GOAL OF THE EXERCISE. Set down exactly the lines in the records below that run from the line with "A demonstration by" to the line with "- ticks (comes", inclusive, and nothing more.

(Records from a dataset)
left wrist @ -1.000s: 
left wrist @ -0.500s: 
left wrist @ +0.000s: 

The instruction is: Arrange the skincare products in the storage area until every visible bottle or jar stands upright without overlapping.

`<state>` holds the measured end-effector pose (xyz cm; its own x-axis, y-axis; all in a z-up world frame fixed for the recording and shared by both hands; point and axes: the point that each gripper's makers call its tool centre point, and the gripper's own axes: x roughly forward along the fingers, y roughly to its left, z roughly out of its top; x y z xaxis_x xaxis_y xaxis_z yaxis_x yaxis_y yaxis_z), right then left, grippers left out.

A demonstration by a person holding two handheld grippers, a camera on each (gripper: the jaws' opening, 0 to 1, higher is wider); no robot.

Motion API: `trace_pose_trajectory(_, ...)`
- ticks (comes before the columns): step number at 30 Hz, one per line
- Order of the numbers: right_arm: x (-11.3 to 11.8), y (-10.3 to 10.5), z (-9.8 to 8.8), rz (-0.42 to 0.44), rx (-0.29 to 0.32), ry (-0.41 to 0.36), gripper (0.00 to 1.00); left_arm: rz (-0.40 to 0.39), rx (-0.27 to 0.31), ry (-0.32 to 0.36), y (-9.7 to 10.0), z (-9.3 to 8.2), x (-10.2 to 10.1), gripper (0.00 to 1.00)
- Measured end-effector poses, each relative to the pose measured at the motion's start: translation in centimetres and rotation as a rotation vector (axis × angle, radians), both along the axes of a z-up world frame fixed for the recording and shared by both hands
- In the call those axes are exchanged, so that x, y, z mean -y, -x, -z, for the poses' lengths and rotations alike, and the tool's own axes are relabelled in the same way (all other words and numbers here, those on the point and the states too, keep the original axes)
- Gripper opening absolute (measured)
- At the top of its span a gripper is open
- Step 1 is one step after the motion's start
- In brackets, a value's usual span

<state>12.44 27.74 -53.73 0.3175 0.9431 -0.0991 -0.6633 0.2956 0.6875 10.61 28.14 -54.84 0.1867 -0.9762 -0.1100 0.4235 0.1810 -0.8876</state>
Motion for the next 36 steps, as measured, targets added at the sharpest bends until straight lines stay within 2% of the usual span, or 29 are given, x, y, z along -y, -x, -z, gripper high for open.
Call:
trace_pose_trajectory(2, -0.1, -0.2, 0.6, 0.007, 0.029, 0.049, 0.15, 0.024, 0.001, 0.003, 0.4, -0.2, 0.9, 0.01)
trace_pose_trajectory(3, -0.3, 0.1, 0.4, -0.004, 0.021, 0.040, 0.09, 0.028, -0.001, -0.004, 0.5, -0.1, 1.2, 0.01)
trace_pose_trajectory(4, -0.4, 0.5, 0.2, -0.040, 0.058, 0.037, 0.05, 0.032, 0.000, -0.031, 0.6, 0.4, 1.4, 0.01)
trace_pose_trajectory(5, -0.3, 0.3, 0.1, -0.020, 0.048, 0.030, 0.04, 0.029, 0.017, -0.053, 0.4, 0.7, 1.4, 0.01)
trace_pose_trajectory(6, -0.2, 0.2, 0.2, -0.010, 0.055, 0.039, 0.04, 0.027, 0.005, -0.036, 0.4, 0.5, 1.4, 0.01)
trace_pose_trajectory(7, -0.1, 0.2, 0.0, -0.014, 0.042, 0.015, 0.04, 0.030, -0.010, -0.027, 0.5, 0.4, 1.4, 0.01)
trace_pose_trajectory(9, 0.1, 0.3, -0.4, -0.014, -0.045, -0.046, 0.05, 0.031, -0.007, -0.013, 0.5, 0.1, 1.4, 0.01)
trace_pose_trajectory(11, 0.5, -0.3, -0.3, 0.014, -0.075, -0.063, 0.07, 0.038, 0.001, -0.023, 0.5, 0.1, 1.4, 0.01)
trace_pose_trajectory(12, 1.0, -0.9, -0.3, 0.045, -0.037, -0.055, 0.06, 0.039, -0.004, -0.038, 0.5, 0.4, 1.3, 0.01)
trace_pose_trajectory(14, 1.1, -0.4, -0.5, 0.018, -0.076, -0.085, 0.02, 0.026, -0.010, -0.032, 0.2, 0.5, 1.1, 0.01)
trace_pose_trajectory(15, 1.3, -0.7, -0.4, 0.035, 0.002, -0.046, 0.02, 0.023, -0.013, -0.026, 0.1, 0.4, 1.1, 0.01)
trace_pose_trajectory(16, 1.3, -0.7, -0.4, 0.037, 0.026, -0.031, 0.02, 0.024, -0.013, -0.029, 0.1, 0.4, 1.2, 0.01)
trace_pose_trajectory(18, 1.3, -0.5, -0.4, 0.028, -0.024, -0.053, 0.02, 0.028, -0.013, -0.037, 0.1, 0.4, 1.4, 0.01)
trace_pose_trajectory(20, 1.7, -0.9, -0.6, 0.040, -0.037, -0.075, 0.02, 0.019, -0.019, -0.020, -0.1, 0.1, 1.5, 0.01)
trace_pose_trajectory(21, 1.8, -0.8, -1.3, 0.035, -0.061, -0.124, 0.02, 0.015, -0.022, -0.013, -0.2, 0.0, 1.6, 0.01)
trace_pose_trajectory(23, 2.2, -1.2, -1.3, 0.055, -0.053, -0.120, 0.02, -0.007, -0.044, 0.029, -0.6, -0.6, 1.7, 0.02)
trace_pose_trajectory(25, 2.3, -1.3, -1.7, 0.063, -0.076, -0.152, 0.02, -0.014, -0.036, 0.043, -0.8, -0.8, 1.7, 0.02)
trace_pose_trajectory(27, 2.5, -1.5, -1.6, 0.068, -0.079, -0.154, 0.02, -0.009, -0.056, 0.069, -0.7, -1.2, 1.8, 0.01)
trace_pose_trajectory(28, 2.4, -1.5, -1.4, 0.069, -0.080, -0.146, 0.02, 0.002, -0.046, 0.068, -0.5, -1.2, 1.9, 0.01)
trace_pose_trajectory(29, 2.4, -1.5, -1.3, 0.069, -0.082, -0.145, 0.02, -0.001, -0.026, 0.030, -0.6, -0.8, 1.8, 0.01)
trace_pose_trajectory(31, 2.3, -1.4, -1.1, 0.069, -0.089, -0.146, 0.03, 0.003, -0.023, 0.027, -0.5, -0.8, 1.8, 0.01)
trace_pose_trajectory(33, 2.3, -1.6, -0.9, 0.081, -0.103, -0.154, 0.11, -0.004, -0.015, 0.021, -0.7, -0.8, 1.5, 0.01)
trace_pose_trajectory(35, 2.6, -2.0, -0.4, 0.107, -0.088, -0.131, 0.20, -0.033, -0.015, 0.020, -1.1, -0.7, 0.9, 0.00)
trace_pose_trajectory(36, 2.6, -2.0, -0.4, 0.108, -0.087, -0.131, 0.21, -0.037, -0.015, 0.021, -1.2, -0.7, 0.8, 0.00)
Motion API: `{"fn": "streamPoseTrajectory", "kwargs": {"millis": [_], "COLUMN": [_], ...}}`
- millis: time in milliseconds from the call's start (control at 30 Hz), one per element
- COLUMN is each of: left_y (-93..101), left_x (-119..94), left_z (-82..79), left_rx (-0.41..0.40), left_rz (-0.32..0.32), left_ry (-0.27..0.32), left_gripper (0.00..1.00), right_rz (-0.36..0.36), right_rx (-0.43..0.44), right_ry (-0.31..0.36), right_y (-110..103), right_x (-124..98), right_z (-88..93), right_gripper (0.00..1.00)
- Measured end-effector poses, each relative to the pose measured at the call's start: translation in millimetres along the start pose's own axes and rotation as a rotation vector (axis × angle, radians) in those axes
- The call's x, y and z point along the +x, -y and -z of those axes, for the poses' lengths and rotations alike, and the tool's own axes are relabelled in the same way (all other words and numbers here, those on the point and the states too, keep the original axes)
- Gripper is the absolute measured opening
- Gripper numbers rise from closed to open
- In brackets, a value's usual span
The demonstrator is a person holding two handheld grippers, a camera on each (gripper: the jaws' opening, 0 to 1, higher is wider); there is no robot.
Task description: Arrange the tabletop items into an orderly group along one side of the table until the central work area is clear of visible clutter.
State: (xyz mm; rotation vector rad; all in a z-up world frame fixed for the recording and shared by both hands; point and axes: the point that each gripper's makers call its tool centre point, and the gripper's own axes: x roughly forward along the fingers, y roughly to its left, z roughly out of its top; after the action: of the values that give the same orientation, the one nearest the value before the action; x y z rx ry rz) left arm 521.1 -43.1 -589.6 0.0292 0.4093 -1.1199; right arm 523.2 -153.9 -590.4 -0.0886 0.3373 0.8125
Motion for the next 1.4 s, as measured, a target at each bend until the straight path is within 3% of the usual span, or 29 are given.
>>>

RESULT BELOW.
A demonstration by a person holding two handheld grippers, a camera on each (gripper: the jaws' opening, 0 to 1, higher is wider); no robot.

Motion API: `trace_pose_trajectory(_, ...)`
- ticks (comes before the columns): step number at 30 Hz, one per line

The exercise requires nothing else.